The couple first moved out to Rappahannock County in June 1998 and soon after bought a home. Jones had been splitting time between Washington and Los Angeles, where he was looking for acting work, "with limited success." At about the time Jones moved to Rappahannock, Viator said, Jones got the idea for starting the gift shop and museum.
People from as far away as Wisconsin and Idaho have signed the guest book at the shop, which sells honey and apple cider and photos from the show. On weekends, a bluegrass band plays, and some of the former cast members have stopped by. At times, Cooter's Place, as the shop is called, has the feel of a secular shrine, with the halt and the healthy, the young and the old, making sentimental journeys to venerate what is often more than just a television show for them.
One couple stopped because the show reminded them of their son's childhood. Another man came because his recently deceased brother was a "Dukes of Hazzard" devotee. And another family, with a Virginia license plate reading "REBEL YL," said they made the trip because Jones upheld what they called "Southern values."

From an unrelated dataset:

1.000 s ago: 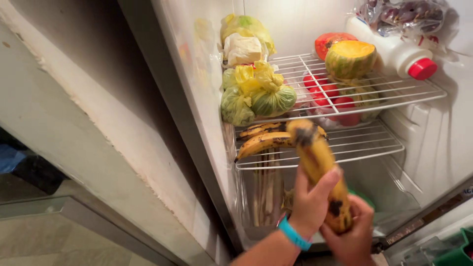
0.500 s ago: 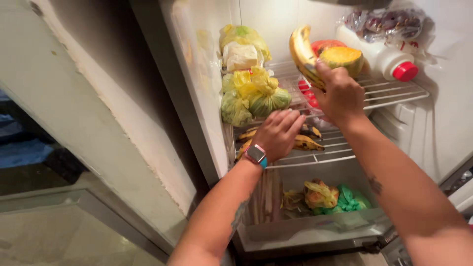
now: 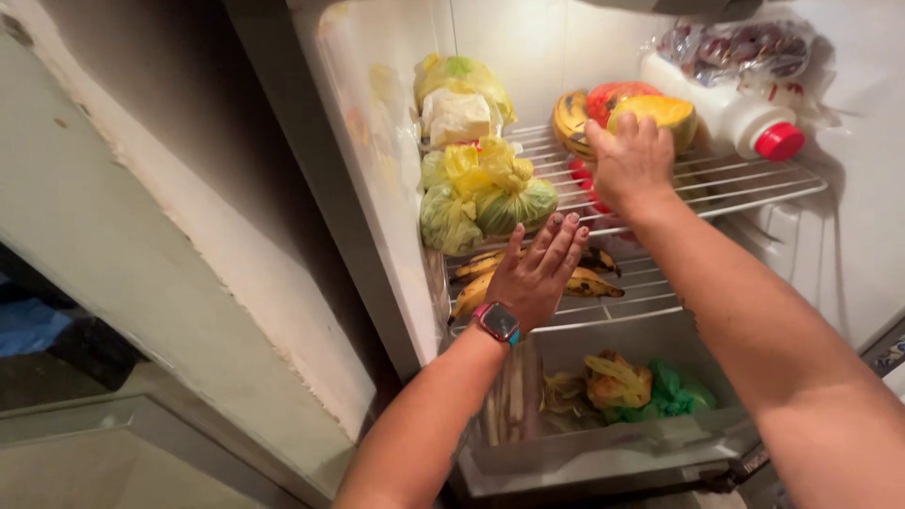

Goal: The person cuts open a large plastic bag of smaller milk packets with a knife, removes the packets, and then places a banana, a package of meat, and other bagged food items into the refrigerator shelves and lower bin by hand.

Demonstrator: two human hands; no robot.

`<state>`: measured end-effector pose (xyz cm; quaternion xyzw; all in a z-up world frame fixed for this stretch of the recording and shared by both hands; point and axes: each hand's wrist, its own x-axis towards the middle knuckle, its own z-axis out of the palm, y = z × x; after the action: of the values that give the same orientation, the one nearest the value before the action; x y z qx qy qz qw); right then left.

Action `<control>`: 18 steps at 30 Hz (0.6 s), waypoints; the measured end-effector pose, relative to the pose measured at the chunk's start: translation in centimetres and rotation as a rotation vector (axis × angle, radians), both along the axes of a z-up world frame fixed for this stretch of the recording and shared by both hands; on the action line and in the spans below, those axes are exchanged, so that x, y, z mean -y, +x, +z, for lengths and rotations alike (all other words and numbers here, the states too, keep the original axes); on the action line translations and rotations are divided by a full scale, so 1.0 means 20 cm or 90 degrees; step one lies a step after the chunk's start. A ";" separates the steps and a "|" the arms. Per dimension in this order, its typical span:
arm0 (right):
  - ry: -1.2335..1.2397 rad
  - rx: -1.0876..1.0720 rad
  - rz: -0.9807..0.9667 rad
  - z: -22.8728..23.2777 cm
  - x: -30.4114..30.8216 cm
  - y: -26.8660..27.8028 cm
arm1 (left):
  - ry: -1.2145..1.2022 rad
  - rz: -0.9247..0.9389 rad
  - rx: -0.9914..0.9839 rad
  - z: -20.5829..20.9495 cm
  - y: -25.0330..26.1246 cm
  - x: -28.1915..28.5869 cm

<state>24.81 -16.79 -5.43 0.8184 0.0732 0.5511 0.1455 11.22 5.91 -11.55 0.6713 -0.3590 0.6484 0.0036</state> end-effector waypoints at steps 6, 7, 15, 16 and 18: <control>0.005 0.261 0.038 0.03 -0.03 -0.19 | 0.006 -0.024 -0.034 -0.04 0.05 0.00; 0.006 0.257 0.036 -0.05 -0.07 -0.36 | 0.007 -0.026 -0.039 -0.05 0.05 0.01; 0.240 -0.264 0.118 -0.88 -0.22 -0.64 | 0.001 0.001 -0.033 -0.05 0.05 0.01; 0.240 -0.264 0.120 -0.86 -0.23 -0.62 | 0.002 0.003 -0.033 -0.04 0.04 0.01; 0.230 -0.430 -0.005 -0.82 -0.25 -0.58 | -0.001 0.013 -0.027 -0.03 0.02 0.01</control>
<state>13.20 -11.84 -21.93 0.9667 0.0158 0.2537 -0.0312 11.53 5.80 -12.11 0.6887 -0.3519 0.6339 0.0052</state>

Jones said the fan response reflects the appeal of a show that, with dynamite explosions and car chases, received negative reviews from many television critics. "There's a longing for good, old-fashioned television shows that aren't as cynical as the present-day media," he said.
Surrounded by his fans, he said, he's having the last laugh.
"It's 21 years later and the show is still around, where I bet half of those television critics have drank themselves to death," he said.